### EXERCISE OBJECTIVE
Which lines of the records below contain the word "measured"? Show each one.

### DATA SHOWN
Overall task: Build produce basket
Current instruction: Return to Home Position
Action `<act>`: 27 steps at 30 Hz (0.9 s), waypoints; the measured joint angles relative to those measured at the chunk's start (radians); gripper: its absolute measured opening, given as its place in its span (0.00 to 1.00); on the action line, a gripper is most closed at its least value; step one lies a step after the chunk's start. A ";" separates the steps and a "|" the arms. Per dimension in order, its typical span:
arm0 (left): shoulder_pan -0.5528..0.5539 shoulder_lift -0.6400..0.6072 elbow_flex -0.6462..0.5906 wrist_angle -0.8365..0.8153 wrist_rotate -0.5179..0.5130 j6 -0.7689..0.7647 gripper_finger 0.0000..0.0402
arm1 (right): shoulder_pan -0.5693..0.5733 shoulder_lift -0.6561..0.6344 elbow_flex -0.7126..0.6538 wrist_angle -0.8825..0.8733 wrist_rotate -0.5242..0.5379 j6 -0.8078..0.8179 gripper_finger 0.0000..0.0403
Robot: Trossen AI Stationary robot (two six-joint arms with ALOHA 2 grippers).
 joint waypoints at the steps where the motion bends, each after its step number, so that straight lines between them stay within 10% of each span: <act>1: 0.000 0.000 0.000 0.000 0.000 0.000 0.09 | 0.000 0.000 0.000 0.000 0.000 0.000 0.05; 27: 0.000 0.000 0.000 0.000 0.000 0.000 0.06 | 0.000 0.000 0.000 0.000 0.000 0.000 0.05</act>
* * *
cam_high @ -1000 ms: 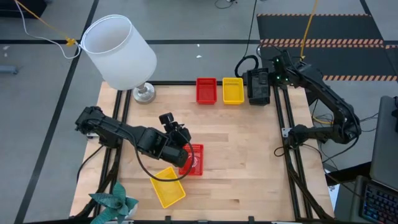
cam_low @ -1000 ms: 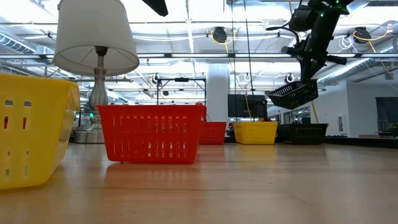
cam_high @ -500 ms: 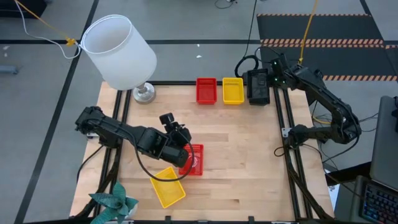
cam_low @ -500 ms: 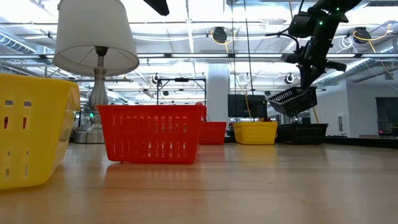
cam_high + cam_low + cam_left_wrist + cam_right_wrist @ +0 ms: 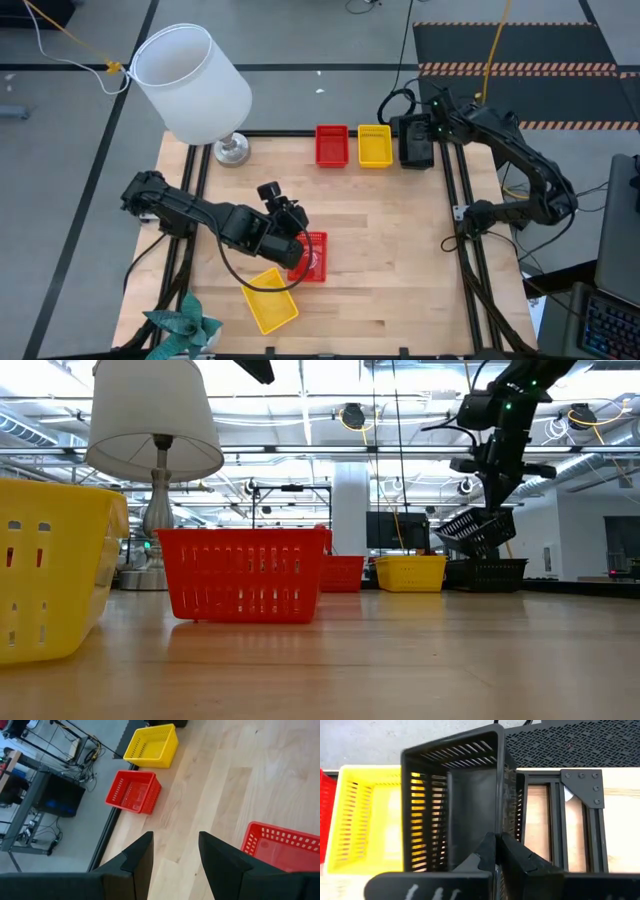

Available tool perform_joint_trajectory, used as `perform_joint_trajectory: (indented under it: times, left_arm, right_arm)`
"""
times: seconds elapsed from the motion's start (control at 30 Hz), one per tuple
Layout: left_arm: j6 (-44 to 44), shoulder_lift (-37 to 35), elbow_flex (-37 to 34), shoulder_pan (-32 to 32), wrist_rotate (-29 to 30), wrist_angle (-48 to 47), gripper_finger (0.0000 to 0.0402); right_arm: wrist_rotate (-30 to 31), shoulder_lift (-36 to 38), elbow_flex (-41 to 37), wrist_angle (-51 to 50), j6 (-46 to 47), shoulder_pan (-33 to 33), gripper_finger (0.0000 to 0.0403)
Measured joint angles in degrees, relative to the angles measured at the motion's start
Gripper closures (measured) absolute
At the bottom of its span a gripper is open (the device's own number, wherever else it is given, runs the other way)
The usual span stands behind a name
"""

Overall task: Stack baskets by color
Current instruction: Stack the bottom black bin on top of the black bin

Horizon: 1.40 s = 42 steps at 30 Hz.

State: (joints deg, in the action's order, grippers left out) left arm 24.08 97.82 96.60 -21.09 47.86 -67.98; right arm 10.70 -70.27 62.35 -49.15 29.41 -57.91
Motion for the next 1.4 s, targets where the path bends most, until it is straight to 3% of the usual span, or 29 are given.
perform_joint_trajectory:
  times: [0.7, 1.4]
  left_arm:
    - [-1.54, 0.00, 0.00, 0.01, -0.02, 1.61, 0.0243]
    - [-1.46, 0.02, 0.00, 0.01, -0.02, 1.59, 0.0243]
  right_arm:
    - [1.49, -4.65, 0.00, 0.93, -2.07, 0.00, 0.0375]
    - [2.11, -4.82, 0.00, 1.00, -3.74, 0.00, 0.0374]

### ANSWER TO THIS EXERCISE
Action `<act>`: 27 steps at 30 Hz (0.9 s), waypoints; the measured joint angles relative to those measured at the chunk's start (radians); gripper: its absolute measured opening, given as its place in its span (0.00 to 1.00); on the action line, a gripper is most closed at its least value; step one lies a step after the chunk's start. A ";" separates the steps and a "|" the arms. Per dimension in order, its typical span:
Measured joint angles in degrees, relative to the angles measured at the motion's start
Gripper closures (measured) absolute

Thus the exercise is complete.